Together We Can
It can take one word to significantly alter one’s life – “cancer.” The flood of questions matched with the process of putting the pieces together to figure out what comes next consumes the mind in such a way that the diagnoses seems to have taken victory in a battle not yet fought.
Pancreatic cancer can be a quiet, inconspicuous form of the disease, generally disguising symptoms in its earliest stages to model other conditions. According to the American Cancer Society, however, pancreatic cancer diagnoses are on the rise and have recently surpassed breast cancer cases, but there is an answer for patients faced with this difficult diagnosis that is close to home.
For Robin Eagleson, her story began with a possible cancer diagnosis, which led to an internet search for a surgical oncologist closer to her home. Shortly into her search, the Ohio resident discovered Lutheran Hospital’s surgical oncologist, Neal Agee, MD, and after doing some research, knew this was her answer. “I truly believe I was led to Dr. Agee and his staff,” she stated. “This was right where I needed to be at this time.”
An option for some patients who have been impacted by a possible pancreatic cancer diagnosis is the Whipple procedure. This complex operation removes the head of the pancreases, the first part of the small intestine, the gallbladder and the bile duct and can often assist in the return to a state of normalcy for patients who undergo the procedure. Eagleson not only underwent the surgery, she was also Dr. Agee’s 100th Whipple procedure patient; a milestone which speaks volumes to the complexity of the operation itself. “The knowledge that the tumor was gone was such a relief,” she stated. “Had he not found it when he did, I might be sharing a different story right now.”
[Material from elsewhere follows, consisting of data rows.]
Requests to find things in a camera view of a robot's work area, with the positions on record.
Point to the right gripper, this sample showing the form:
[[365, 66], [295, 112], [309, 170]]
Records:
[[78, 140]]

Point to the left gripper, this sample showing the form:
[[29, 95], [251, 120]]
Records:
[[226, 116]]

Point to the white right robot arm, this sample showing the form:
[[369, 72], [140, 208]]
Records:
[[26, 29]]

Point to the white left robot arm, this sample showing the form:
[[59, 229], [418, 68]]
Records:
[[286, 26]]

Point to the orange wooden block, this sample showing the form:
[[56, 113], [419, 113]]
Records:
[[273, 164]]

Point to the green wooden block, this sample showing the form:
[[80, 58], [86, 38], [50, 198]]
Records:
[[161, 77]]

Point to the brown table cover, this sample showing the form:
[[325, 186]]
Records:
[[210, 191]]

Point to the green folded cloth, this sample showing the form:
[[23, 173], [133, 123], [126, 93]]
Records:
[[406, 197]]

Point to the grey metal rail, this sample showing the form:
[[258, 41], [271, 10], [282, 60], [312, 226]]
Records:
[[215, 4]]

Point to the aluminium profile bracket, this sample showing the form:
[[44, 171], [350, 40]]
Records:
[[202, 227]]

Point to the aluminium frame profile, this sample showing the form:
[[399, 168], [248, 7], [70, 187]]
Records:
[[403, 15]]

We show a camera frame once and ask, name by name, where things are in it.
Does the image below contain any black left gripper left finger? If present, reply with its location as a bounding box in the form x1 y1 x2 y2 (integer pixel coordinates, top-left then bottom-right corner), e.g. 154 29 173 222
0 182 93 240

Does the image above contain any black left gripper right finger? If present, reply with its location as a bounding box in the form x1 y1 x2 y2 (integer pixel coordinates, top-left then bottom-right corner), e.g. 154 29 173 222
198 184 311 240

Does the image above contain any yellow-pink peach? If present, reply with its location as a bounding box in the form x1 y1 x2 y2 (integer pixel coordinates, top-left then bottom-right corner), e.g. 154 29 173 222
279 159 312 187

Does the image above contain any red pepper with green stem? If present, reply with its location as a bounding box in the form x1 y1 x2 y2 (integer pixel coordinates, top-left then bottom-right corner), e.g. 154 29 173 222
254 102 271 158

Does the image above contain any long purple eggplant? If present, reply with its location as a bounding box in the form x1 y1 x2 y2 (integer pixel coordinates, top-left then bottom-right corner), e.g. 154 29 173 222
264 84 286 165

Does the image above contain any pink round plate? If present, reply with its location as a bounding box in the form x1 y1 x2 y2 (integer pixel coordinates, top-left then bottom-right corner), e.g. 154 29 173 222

After undergoing the Whipple procedure in April, Eagleson and her family know they are headed in the right direction toward her improved health. “I wouldn’t be where I am today without Dr. Agee’s knowledge; his entire team was everything you could ever ask for and I could not praise them enough,” she stated. To this day, not only has she enjoyed the feeling of normalcy that has resulted from her operation, she is also feeling mentally and physically great – and people are taking notice.
“It was after I received my diagnosis, the staff told me, we are family, we will face this together and will get through it someday, somehow - hearing that gave me everything I needed for this fight.”